In the data below, find every line with the word "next" and copy it.

◆ Raw data ◆
==========

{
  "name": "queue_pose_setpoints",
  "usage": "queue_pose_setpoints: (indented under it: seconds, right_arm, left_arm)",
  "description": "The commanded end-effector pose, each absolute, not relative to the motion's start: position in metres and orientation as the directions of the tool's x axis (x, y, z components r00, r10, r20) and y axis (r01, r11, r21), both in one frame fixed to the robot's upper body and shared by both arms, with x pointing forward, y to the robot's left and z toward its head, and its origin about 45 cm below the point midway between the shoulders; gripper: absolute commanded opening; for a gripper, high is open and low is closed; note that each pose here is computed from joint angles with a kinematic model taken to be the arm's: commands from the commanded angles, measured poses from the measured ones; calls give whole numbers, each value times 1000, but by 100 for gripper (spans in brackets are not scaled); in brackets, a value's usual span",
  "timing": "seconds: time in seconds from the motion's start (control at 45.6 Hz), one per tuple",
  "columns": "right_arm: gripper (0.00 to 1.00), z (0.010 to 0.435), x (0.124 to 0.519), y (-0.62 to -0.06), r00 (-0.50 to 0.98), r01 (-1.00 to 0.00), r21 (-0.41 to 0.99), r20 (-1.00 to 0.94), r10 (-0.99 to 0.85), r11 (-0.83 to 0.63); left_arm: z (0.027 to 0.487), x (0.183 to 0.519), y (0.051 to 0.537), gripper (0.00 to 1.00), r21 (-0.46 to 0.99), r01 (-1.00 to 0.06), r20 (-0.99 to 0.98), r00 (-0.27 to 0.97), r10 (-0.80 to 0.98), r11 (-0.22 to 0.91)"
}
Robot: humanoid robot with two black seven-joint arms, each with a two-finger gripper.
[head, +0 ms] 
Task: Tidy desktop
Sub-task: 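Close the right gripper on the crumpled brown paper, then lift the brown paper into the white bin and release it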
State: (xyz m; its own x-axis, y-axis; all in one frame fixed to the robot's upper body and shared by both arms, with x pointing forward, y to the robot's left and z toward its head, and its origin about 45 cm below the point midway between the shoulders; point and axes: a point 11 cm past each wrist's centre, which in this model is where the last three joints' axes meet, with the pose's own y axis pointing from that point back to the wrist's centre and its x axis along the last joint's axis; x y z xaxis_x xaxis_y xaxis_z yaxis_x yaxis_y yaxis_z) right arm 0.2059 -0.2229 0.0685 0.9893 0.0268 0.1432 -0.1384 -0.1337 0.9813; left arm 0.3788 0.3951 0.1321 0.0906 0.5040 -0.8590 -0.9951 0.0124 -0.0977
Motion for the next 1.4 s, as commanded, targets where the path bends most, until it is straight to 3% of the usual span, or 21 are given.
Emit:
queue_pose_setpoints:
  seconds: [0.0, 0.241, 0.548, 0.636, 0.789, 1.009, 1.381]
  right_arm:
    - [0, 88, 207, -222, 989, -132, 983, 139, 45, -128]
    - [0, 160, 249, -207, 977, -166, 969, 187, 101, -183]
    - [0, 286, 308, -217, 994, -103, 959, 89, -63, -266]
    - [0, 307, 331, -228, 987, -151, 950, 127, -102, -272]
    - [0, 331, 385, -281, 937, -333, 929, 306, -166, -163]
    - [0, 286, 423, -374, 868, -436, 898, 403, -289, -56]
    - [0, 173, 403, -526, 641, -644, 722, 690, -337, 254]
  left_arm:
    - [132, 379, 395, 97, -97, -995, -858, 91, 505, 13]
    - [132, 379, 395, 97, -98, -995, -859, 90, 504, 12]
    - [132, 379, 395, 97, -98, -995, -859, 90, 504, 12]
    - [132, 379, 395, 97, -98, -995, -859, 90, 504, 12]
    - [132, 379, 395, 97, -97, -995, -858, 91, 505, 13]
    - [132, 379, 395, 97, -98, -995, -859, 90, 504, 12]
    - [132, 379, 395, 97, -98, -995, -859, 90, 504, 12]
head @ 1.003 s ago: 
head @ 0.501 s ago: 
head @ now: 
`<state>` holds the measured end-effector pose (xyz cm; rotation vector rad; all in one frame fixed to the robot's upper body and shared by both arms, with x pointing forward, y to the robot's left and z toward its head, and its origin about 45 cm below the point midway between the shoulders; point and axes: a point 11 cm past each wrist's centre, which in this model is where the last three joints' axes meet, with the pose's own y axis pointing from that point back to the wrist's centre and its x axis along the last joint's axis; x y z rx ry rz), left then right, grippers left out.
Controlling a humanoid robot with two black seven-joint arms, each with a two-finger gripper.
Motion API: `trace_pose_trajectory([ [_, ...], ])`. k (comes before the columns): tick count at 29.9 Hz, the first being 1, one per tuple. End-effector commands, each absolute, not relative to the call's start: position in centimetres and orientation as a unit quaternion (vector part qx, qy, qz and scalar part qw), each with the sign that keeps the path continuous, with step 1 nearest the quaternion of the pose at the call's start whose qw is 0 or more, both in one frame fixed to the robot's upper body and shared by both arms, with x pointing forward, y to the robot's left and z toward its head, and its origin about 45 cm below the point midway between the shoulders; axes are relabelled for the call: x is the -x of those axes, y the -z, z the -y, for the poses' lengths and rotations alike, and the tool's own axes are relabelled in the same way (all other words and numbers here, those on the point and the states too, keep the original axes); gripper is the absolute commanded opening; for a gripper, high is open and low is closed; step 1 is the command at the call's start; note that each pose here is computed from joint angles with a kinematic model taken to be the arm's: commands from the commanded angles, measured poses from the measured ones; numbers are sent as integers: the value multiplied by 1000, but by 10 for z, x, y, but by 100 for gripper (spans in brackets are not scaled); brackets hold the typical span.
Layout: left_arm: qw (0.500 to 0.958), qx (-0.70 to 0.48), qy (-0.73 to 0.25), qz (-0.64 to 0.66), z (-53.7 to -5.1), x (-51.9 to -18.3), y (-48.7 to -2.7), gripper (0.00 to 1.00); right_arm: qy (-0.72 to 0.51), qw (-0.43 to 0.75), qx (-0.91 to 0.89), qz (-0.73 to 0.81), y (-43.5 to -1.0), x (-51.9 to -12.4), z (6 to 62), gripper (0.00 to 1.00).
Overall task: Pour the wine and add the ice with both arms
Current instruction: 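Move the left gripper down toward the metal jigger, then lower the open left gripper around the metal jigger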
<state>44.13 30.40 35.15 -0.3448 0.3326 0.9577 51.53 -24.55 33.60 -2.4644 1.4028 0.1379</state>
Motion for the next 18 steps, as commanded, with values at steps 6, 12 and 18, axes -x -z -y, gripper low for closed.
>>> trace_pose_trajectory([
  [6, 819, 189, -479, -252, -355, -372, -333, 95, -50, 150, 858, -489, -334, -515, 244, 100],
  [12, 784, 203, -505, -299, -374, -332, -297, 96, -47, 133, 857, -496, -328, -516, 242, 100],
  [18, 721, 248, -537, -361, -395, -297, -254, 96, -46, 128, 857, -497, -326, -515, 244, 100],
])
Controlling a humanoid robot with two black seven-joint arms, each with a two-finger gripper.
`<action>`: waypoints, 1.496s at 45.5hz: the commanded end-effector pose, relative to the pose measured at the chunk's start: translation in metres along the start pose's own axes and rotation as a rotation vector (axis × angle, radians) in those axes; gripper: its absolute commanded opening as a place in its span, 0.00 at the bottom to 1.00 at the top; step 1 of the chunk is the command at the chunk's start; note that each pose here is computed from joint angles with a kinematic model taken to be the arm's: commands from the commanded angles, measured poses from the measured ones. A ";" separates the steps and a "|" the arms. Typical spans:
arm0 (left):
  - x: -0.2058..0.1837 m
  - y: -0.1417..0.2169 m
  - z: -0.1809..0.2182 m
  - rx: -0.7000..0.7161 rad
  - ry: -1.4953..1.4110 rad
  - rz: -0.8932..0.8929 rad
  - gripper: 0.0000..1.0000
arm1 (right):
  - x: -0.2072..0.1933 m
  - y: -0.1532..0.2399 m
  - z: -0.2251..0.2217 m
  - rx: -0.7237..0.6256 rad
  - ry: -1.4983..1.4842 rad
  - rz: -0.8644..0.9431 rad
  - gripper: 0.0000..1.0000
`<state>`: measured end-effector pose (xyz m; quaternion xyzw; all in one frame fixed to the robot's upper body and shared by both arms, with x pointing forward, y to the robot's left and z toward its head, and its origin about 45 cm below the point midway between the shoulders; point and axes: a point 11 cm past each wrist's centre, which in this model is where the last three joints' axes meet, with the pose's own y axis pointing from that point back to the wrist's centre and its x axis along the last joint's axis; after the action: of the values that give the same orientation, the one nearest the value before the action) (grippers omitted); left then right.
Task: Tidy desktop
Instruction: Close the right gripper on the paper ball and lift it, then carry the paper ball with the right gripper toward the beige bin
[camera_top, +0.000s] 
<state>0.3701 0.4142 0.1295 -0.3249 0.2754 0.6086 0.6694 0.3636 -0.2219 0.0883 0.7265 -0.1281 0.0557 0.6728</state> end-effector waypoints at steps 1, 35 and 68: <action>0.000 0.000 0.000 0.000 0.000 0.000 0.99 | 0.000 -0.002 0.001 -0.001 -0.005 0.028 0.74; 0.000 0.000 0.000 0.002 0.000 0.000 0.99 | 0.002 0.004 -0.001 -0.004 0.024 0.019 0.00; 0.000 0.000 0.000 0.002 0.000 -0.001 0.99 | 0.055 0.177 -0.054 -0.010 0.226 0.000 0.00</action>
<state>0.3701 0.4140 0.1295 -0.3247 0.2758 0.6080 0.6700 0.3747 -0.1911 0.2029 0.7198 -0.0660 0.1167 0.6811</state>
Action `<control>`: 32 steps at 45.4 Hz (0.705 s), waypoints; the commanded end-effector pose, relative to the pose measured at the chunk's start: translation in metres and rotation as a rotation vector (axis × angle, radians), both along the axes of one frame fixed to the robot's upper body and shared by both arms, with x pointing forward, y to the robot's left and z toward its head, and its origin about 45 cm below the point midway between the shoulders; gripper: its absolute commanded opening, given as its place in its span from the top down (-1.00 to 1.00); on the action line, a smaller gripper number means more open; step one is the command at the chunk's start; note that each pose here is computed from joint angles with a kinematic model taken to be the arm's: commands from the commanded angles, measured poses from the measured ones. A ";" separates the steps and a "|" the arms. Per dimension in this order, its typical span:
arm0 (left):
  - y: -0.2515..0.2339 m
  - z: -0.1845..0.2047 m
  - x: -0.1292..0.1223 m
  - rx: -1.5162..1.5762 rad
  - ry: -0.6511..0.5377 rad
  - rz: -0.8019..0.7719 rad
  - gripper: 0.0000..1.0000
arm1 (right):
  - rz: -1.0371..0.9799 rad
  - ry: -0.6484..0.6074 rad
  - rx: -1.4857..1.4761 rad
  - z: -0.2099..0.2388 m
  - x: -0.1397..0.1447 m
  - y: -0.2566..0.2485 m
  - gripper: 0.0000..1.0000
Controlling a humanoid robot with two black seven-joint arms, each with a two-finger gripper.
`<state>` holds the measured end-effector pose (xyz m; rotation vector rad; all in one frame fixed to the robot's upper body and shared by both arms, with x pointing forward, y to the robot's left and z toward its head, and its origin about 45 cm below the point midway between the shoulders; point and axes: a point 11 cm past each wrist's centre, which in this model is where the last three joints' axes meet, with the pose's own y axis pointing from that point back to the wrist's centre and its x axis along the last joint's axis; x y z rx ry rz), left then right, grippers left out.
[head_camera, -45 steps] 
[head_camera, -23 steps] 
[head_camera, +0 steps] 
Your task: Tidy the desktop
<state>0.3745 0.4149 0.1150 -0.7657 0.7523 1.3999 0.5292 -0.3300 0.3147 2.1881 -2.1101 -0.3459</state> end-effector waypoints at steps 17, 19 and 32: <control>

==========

◆ Result of this task ◆
Motion for the next 1.4 s, as commanded, targets where the path bends most, until it is straight to 3% of the usual span, or 21 are given.
Motion for the next 18 steps, as commanded, with values at steps 6, 12 and 18, axes -x -z -y, gripper low for closed.

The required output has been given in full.